Mars comes to opposition in Virgo on 8 April. Its angular diameter will be about 15″ (less than half Jupiter’s), and brightness -1.4. It is quite far south in the sky, culminating at a little over 30 degrees. Mars is a frustrating planet for northern observers. Its orbit is quite elliptical, and because it is the next planet out from the sun from us , this means there is a big range in its distance, and hence apparent size, at opposition. This opposition is a relatively distant one, and quite far south. The closest oppositions are when it is in Sagittarius or Capricornus, which is pretty hopeless for planetary observing from the UK. But, for the next couple of months, we get our best chance to see Mars for the next couple of years. Let’s hope for good seeing!
April is also the best month for galaxies. Ursa Major and its galaxies are almost overhead, but they can be seen pretty well for much of the year. April is the best month for exploring the galaxies in Virgo and Coma Berenices. If you are using a telescope of 8″ plus, the problem here tends to be not finding galaxies, but working out which ones you are looking at – in some places you are likely to see several in the same field of view. There are few bright stars in this part of the sky to act as waymarkers.

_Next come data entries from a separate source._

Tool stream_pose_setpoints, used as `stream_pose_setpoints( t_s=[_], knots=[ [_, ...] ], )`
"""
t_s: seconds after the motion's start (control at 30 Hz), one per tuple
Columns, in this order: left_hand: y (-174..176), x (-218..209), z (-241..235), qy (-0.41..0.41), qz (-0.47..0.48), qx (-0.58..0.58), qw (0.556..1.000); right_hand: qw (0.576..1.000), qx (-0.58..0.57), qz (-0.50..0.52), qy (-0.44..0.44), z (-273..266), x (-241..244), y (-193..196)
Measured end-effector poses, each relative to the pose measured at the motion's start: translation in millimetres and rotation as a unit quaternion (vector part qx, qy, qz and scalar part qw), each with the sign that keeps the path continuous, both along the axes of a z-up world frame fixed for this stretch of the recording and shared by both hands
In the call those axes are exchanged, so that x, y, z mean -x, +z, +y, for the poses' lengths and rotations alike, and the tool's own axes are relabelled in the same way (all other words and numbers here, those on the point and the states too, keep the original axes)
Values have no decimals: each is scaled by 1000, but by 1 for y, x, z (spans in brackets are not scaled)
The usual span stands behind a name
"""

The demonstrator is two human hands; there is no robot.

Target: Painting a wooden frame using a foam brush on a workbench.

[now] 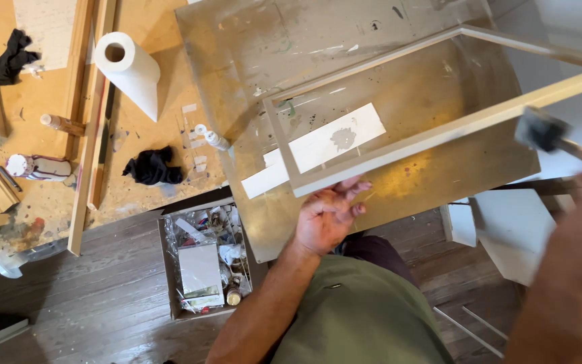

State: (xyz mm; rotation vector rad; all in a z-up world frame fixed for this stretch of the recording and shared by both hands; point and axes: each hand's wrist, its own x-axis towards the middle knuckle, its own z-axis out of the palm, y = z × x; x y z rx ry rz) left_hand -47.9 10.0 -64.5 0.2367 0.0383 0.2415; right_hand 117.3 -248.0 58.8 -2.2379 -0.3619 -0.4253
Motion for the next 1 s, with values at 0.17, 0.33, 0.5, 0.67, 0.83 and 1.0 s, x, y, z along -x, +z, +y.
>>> stream_pose_setpoints(
  t_s=[0.17, 0.33, 0.5, 0.67, 0.83, 1.0],
  knots=[
    [-14, 11, -4, -38, 27, 44, 998, 808, -523, 270, 28, -22, -3, -58],
    [-27, 21, -7, -81, 27, 26, 996, 762, -572, 286, 106, 88, 47, -40],
    [-62, 26, 23, -162, 105, 61, 979, 762, -577, 276, 105, 94, 51, -37],
    [-89, 12, 90, -27, 247, 76, 966, 758, -591, 268, 66, 89, 58, -51],
    [-96, 4, 136, 6, 263, 7, 965, 753, -605, 255, 48, 81, 65, -68],
    [-95, 4, 134, 0, 314, 9, 949, 762, -590, 266, -17, 80, 66, -68]
  ],
)
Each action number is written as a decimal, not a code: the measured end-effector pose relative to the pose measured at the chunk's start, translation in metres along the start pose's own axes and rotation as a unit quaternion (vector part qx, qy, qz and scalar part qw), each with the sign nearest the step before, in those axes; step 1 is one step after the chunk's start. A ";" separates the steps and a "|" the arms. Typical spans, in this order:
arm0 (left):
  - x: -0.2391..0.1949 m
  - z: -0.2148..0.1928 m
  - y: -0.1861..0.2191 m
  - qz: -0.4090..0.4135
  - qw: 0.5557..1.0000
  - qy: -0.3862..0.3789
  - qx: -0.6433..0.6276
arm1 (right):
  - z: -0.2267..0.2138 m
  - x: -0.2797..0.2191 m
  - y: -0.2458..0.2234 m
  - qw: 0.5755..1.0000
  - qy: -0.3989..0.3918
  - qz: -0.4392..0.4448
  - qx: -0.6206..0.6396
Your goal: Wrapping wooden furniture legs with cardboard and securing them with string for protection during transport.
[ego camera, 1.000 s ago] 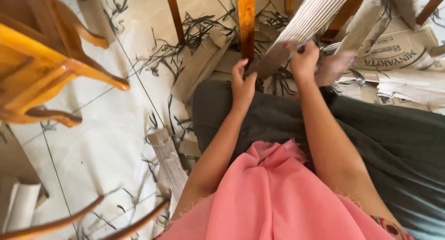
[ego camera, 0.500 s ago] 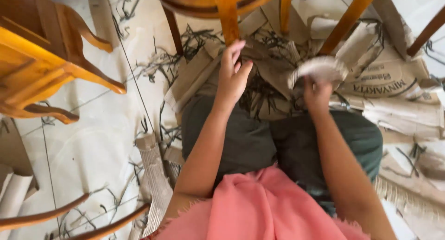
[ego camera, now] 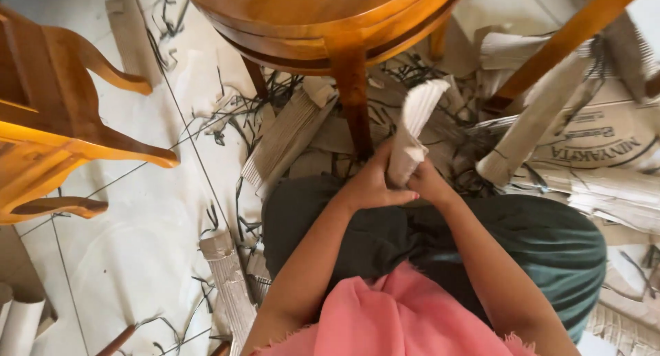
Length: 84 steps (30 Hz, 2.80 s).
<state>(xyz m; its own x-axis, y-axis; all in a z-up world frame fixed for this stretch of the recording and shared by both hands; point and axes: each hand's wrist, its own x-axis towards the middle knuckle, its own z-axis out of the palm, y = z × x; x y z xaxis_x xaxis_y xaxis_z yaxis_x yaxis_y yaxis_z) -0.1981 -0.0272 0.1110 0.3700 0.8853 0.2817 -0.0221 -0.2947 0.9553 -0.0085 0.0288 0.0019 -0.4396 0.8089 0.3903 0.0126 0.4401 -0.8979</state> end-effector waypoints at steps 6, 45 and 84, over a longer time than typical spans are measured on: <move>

I tend to do this following the advice that Dick Phillips gave me, which is to take a line from two of the bright stars at the rear end of Leo, so to speak – from theta through beta, and roughly as far again to the east. This takes you to 6 Coma Berenices, a 5th magnitude star that should just be visible with the naked eye (indeed if it isn’t, it’s probably a poor night for looking at galaxies!) As the map below shows, this is a good starting point for sweeping around the central and richest part of the galaxy cluster. If you get disorientated from time to time (I do), you can normally find your way back to it again or, if need be, start again.